Below this line are records; transcribe exactly the lines between the one holding "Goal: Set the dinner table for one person" and the one holding "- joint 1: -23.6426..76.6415", inclusive, and omit the pictures.

*** Data records ***

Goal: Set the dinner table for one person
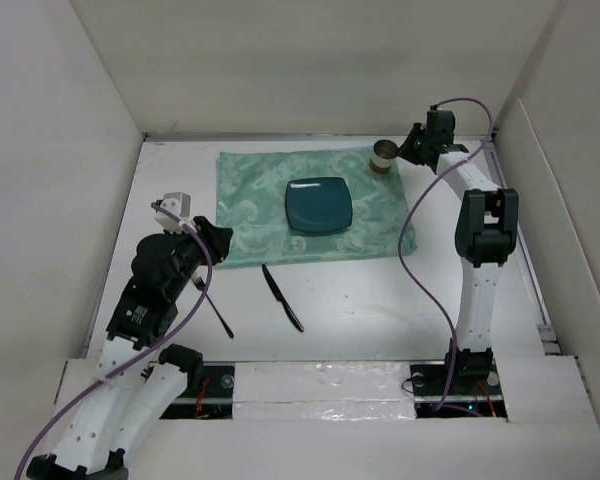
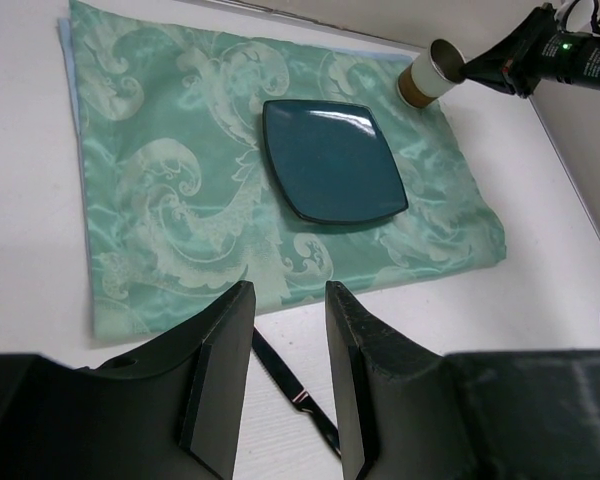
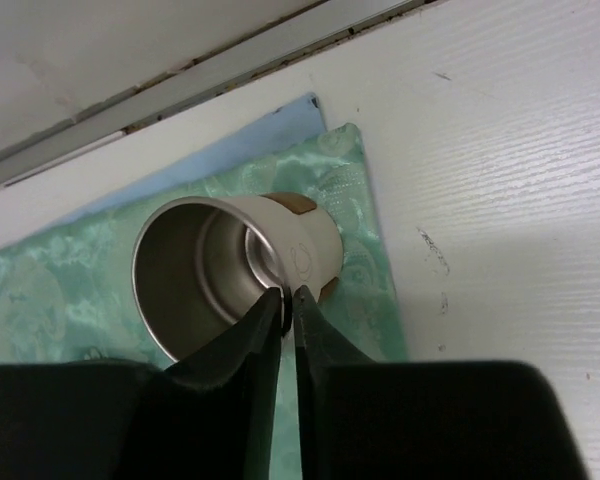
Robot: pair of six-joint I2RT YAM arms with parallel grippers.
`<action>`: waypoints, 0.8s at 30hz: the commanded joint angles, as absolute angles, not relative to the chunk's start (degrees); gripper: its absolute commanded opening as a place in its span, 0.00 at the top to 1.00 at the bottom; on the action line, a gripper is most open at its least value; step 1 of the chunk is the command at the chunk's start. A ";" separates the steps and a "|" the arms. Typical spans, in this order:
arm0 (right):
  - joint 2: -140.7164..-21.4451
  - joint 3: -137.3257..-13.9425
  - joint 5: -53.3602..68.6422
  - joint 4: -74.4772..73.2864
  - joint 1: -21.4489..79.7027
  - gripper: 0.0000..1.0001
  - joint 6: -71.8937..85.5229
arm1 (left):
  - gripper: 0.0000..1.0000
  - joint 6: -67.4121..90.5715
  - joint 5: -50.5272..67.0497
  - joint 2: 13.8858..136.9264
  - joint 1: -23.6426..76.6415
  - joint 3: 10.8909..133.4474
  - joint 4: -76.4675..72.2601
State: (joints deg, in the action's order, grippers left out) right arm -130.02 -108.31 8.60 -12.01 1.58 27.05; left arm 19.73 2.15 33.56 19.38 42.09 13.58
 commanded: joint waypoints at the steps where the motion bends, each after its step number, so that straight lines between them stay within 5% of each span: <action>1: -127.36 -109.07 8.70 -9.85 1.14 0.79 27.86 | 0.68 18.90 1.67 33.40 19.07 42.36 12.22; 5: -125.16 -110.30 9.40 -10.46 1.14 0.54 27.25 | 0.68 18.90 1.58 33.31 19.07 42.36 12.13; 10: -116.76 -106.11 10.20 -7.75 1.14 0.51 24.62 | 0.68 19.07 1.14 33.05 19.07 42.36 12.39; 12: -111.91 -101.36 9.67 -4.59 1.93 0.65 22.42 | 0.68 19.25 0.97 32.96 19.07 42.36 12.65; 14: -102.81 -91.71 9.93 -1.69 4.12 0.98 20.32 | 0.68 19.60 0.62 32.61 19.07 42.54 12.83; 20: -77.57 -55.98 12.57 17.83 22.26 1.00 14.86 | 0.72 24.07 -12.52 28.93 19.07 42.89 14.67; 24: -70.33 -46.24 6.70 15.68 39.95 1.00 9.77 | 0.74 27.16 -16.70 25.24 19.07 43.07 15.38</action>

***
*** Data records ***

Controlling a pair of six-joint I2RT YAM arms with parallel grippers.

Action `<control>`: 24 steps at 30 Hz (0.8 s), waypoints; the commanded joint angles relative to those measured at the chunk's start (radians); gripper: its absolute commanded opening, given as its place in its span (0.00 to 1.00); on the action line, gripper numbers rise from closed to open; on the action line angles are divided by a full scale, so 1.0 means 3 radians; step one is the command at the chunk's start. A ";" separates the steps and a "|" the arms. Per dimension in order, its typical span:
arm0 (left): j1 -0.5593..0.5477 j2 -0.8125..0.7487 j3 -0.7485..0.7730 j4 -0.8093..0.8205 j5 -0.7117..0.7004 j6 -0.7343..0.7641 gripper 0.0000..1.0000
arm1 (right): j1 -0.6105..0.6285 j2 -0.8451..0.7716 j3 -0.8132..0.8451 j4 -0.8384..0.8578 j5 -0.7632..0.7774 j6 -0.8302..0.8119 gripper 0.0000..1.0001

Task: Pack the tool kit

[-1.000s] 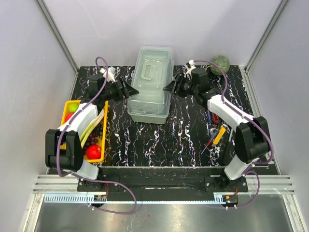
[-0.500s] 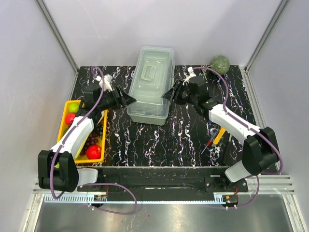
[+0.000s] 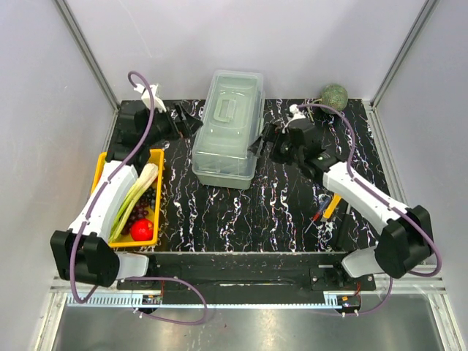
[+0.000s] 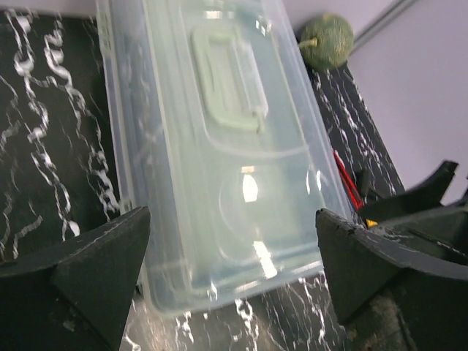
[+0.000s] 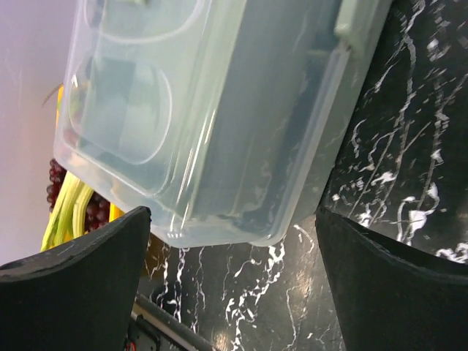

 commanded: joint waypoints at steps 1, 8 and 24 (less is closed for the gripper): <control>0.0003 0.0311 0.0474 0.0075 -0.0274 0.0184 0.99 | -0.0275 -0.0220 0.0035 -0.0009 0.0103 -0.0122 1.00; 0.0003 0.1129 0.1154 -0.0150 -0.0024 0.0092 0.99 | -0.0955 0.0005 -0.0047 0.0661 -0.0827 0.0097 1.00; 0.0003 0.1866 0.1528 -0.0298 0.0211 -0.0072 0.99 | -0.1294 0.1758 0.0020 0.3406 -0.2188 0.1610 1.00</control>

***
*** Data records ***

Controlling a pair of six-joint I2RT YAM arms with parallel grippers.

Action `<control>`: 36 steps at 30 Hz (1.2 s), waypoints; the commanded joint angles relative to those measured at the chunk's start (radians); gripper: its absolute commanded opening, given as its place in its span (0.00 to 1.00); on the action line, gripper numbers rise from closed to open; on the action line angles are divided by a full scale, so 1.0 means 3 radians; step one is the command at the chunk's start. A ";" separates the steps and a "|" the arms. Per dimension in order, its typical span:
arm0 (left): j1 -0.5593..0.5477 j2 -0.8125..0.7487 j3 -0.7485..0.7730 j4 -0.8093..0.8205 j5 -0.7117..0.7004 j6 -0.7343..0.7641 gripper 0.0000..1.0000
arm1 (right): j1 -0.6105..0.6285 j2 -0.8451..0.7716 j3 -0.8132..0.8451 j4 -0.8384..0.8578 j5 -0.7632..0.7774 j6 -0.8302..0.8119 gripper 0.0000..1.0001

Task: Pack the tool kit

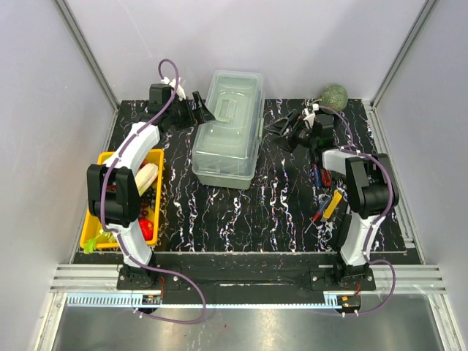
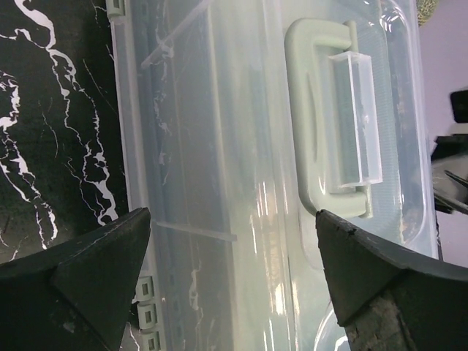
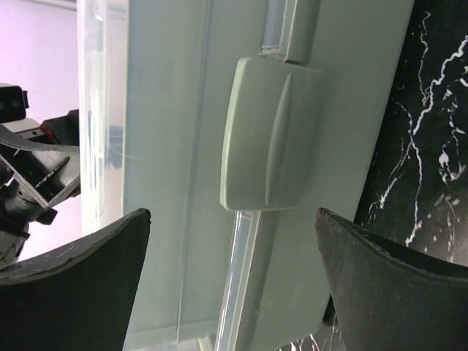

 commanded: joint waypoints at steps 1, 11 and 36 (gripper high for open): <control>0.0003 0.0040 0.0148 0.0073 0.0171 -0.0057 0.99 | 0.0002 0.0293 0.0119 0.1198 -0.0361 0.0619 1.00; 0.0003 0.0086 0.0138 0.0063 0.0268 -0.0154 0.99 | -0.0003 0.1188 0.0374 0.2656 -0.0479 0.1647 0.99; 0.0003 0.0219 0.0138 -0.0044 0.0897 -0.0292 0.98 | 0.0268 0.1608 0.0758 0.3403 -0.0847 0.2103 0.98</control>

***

■ **Answer for the task**:
Goal: Set the dinner table for one person
Robot: pair of six-joint I2RT YAM arms with parallel grippers.
`<action>`: waypoints, 0.8s at 30hz: the commanded joint angles, as absolute angles, not relative to the chunk's start (degrees); gripper: its absolute commanded opening as a place in its span, 0.00 at the top to 1.00 at the bottom; on the action line, a gripper is most open at its least value; step 1 of the chunk is the command at the chunk's start. A ";" separates the steps and a "|" the arms. Typical spans, in this order:
arm0 (right):
  - joint 2: -140.7164..-21.4451
  - joint 3: -137.3257..-13.9425
  - joint 5: -53.3602..68.6422
  - joint 4: -74.4772..73.2864
  - joint 1: -21.4489..79.7027
  - gripper: 0.0000..1.0001
  - joint 6: -71.8937..85.5229
arm1 (left):
  - gripper: 0.0000..1.0000
  - joint 6: -67.4121..90.5715
  - joint 5: -50.5272..67.0497
  - joint 2: 13.8858..136.9264
  - joint 1: -23.6426..76.6415

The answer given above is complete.